(What you are asked to do): Write out the entries below exactly. End with the line that contains "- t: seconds".
+++
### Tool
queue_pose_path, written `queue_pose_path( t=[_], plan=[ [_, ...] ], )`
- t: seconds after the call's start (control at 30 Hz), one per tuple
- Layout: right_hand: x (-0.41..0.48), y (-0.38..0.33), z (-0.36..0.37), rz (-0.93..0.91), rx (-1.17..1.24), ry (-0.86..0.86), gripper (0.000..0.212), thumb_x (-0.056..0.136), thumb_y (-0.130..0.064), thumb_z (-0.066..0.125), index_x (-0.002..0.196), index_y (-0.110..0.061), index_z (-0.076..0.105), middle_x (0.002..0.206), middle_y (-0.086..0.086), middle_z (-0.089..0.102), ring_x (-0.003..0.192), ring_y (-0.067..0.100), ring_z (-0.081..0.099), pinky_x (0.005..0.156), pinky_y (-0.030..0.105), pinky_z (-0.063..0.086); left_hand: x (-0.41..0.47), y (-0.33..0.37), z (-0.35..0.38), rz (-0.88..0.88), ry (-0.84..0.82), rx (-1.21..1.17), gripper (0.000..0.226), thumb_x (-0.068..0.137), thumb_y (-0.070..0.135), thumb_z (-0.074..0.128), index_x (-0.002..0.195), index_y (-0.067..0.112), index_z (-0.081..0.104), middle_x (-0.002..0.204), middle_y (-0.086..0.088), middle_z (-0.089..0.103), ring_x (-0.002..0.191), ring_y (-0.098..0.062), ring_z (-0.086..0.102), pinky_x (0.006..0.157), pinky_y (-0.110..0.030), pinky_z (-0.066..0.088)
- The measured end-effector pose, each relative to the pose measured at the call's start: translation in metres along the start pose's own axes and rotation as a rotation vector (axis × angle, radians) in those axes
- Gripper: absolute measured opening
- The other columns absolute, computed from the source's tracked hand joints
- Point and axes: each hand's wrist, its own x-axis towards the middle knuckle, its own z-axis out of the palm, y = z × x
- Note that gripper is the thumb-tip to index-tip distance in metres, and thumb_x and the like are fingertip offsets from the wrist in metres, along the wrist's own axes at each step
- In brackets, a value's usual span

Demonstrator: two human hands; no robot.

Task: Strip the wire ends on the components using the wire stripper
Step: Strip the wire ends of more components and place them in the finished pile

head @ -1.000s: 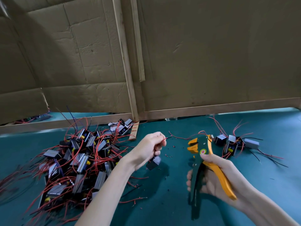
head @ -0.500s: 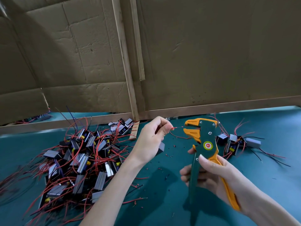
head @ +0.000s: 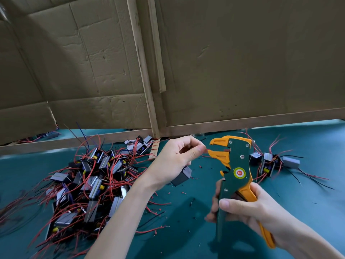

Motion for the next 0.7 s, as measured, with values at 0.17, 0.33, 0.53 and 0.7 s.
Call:
queue_pose_path(
  t=[0.17, 0.33, 0.53, 0.7],
  plan=[
    [-0.001, -0.003, 0.003, 0.044, -0.020, 0.044, 0.077, 0.034, -0.020, 0.102, 0.094, 0.007, 0.063, 0.082, 0.035, 0.064, 0.071, 0.048, 0.067, 0.065, 0.045, 0.058, -0.001, 0.004, -0.003, -0.010, -0.024, -0.006, 0.022, 0.093, 0.025, 0.061, 0.073, 0.032, 0.069, 0.061, 0.019, 0.050, 0.059, -0.002, 0.037, 0.055, -0.012, 0.033],
    [-0.003, -0.002, 0.007, 0.041, -0.076, 0.059, 0.060, 0.033, -0.028, 0.102, 0.077, -0.005, 0.068, 0.070, 0.031, 0.062, 0.059, 0.041, 0.062, 0.057, 0.041, 0.056, -0.003, 0.008, -0.007, -0.003, -0.039, 0.040, 0.017, 0.092, 0.019, 0.062, 0.076, 0.024, 0.067, 0.061, 0.020, 0.054, 0.057, 0.003, 0.043, 0.057, -0.009, 0.035],
    [0.000, 0.007, 0.019, -0.045, -0.189, 0.222, 0.038, 0.056, -0.029, 0.085, 0.048, -0.012, 0.051, 0.042, 0.018, 0.046, 0.030, 0.023, 0.042, 0.034, 0.020, 0.037, -0.003, 0.007, -0.008, -0.060, -0.076, 0.083, 0.015, 0.093, 0.019, 0.062, 0.080, 0.022, 0.068, 0.060, 0.018, 0.053, 0.055, 0.000, 0.040, 0.056, -0.011, 0.035],
    [0.003, 0.006, 0.013, 0.020, -0.037, 0.069, 0.044, 0.044, -0.029, 0.096, 0.065, -0.006, 0.065, 0.060, 0.024, 0.056, 0.048, 0.033, 0.057, 0.047, 0.037, 0.052, -0.001, -0.003, -0.009, -0.180, -0.067, 0.040, 0.014, 0.094, 0.021, 0.059, 0.083, 0.020, 0.066, 0.074, 0.009, 0.056, 0.061, -0.011, 0.034, 0.061, -0.018, 0.033]
  ],
)
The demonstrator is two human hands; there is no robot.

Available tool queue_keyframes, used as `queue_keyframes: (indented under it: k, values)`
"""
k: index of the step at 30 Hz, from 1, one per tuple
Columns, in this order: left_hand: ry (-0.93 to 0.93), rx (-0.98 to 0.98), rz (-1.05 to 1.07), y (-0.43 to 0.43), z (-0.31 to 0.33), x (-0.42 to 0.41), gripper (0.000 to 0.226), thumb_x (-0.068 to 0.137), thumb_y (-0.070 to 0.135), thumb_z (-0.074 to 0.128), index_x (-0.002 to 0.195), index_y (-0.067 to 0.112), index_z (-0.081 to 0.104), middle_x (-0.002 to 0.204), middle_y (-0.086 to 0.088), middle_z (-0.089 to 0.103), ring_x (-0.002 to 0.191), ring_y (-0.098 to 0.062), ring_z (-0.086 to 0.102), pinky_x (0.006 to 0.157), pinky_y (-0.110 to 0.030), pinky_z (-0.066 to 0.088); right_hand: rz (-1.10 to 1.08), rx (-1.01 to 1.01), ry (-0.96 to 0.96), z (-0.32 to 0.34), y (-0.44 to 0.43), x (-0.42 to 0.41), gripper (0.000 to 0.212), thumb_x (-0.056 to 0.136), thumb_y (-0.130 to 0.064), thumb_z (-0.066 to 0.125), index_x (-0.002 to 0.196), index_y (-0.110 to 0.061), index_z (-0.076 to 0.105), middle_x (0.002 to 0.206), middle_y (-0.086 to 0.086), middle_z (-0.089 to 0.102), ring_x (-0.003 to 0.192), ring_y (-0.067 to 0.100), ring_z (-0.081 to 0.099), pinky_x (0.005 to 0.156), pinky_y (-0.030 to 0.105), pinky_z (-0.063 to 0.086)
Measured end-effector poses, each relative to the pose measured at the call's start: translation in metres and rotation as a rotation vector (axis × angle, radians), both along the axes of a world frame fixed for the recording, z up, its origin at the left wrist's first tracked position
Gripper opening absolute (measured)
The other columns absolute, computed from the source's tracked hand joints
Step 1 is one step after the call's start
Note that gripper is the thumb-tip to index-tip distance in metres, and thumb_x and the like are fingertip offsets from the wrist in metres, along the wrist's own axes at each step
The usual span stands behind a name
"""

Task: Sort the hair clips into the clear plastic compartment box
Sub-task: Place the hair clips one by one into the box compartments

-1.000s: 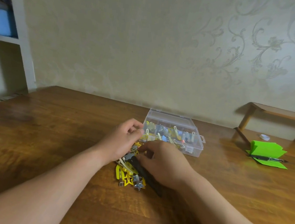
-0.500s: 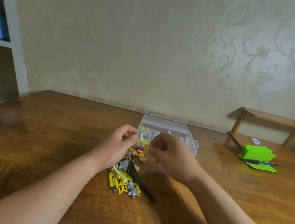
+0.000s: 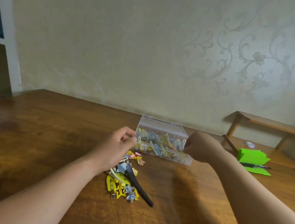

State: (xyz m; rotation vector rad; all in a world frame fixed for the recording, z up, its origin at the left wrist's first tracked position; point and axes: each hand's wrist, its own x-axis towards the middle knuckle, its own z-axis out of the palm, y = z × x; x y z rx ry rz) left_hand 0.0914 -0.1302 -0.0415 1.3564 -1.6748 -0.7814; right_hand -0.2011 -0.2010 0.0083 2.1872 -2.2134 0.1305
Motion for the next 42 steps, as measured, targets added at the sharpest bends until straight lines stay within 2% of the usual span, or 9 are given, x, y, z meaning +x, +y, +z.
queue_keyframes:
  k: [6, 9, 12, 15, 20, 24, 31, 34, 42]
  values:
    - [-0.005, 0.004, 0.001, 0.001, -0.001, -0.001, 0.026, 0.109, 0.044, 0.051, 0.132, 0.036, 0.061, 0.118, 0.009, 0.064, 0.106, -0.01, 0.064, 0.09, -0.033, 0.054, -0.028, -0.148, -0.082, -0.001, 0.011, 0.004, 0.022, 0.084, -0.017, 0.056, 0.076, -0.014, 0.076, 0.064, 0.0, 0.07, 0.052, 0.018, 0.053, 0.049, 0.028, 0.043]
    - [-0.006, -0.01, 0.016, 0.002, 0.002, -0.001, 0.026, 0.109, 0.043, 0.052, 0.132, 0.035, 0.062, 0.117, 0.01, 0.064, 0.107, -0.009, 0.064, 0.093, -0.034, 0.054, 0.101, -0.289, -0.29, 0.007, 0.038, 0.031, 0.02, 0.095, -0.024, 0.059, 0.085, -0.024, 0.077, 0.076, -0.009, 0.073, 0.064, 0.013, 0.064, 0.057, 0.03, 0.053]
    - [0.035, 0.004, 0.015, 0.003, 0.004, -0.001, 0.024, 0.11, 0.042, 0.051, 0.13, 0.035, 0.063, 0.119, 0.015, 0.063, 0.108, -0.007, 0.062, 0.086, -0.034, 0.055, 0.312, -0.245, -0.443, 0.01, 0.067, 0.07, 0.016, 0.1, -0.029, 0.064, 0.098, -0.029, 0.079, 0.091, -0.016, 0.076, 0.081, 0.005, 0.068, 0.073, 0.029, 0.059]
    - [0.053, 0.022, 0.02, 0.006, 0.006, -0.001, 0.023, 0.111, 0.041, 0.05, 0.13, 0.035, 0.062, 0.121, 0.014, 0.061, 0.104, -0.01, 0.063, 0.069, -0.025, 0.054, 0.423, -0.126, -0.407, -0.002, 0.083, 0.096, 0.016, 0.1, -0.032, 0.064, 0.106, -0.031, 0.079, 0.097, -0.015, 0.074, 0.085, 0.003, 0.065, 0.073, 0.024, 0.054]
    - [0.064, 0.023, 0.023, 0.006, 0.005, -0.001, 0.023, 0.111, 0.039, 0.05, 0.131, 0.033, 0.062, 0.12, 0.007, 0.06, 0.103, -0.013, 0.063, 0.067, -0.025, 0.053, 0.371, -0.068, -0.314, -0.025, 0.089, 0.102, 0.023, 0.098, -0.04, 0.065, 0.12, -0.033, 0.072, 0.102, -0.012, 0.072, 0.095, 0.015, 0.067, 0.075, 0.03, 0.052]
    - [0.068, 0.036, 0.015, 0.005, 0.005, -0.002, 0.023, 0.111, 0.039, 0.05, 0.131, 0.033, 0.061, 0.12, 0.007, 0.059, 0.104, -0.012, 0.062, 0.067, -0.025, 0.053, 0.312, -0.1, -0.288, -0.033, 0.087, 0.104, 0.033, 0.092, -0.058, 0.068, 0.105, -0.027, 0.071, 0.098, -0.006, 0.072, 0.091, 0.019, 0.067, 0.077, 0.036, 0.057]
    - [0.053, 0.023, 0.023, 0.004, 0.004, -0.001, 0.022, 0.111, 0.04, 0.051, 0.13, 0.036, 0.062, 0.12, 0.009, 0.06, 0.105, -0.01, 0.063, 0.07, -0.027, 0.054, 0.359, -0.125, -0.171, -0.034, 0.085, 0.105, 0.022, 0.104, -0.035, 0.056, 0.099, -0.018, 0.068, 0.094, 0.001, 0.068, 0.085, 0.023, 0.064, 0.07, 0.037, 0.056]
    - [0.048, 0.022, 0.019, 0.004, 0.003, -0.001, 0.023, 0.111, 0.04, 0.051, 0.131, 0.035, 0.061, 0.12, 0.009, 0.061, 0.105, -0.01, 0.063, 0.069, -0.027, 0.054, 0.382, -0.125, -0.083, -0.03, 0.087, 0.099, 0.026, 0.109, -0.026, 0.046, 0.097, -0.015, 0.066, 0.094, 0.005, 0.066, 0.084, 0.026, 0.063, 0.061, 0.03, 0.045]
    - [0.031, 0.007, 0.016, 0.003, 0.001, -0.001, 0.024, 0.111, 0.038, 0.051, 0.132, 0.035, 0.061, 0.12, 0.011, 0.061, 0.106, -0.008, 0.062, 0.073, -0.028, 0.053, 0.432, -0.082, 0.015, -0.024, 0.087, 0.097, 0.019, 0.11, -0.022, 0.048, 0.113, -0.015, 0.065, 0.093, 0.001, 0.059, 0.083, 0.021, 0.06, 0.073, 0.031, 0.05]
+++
(Answer below):
### Tool
queue_pose_path, written `queue_pose_path( t=[_], plan=[ [_, ...] ], )`
- t: seconds after the call's start (control at 30 Hz), one per tuple

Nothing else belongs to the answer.